Disaggregation of Net Profit Margin
Based on: 10-K (reporting date: 2025-12-31), 10-Q (reporting date: 2025-09-30), 10-Q (reporting date: 2025-06-30), 10-Q (reporting date: 2025-03-31), 10-K (reporting date: 2024-12-31), 10-Q (reporting date: 2024-09-30), 10-Q (reporting date: 2024-06-30), 10-Q (reporting date: 2024-03-31), 10-K (reporting date: 2023-12-31), 10-Q (reporting date: 2023-09-30), 10-Q (reporting date: 2023-06-30), 10-Q (reporting date: 2023-03-31), 10-K (reporting date: 2022-12-31), 10-Q (reporting date: 2022-09-30), 10-Q (reporting date: 2022-06-30), 10-Q (reporting date: 2022-03-31).
The financial performance indicators reveal distinct trends in profitability over the observed period. Generally, profitability metrics experienced fluctuations, with a noticeable improvement from 2022 to 2023, followed by a period of relative stabilization and slight decline into early 2025. The analysis of tax and interest burdens, alongside EBIT and net profit margins, provides insight into the drivers of these changes.
- Tax Burden
- The tax burden remained remarkably stable throughout the period, fluctuating within a narrow range of 0.78 to 0.82. A slight upward trend was observed from 2022 to 2023, peaking at 0.81, before returning to approximately 0.80 and remaining consistent through the end of the observed period. This consistency suggests minimal changes in the effective tax rate or tax planning strategies.
- Interest Burden
- Similar to the tax burden, the interest burden exhibited limited variability, ranging from 0.87 to 0.89. A minor increase occurred between 2022 and 2023, reaching 0.89, and then stabilized around 0.88 for the remainder of the period. This indicates a stable cost of debt and consistent financial leverage.
- EBIT Margin
- The EBIT margin demonstrated a more pronounced pattern. It began at 41.62% in March 2022, decreased through June and September 2022, reaching a low of 37.71%, before recovering to 38.96% by December 2022. A significant increase was then observed throughout 2023, peaking at 46.65% in September 2023. From this peak, the EBIT margin experienced a slight decline, stabilizing around 45.8% to 46.8% through the end of the observed period. This suggests improved operational efficiency and cost management, particularly in 2023, followed by a leveling off of performance.
- Net Profit Margin
- The net profit margin mirrored the trend of the EBIT margin, though with a lower overall magnitude. Starting at 29.93% in March 2022, it decreased to 25.41% by September 2022, and then recovered to 26.65% by December 2022. A substantial increase occurred in 2023, reaching a high of 33.31% in September 2023. Similar to the EBIT margin, the net profit margin then experienced a modest decline, stabilizing between 31.72% and 33.36% through the end of the observed period. The correlation between the EBIT and net profit margin trends indicates that changes in operational profitability are directly impacting the bottom line, with the tax and interest burdens having a relatively consistent, moderating effect.
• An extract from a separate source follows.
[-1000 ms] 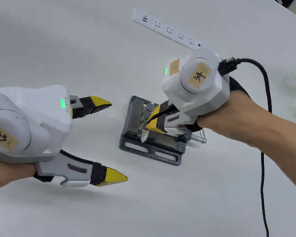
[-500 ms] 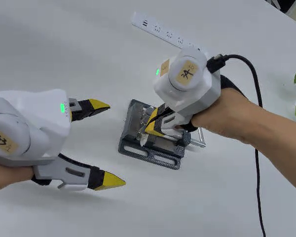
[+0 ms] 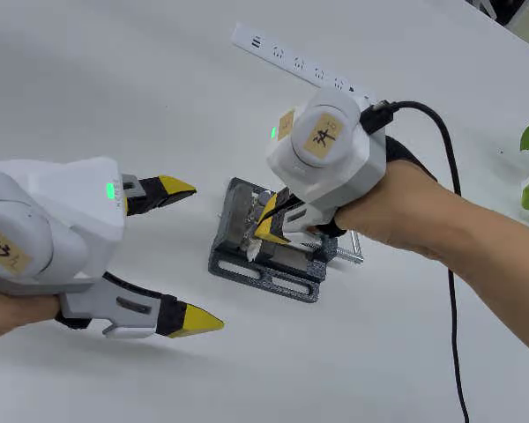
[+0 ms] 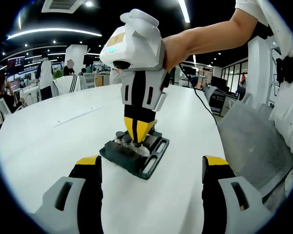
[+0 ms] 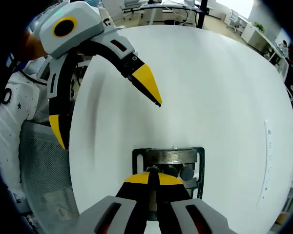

In summary, the period under review demonstrates a clear improvement in profitability during 2023, driven primarily by gains in operational efficiency reflected in the EBIT margin. While this improvement was not fully sustained into early 2025, the net profit margin remained at a relatively high level compared to the beginning of the period, suggesting a sustained benefit from the improvements made. The consistent tax and interest burdens indicate that external financial factors did not significantly contribute to the observed fluctuations in profitability.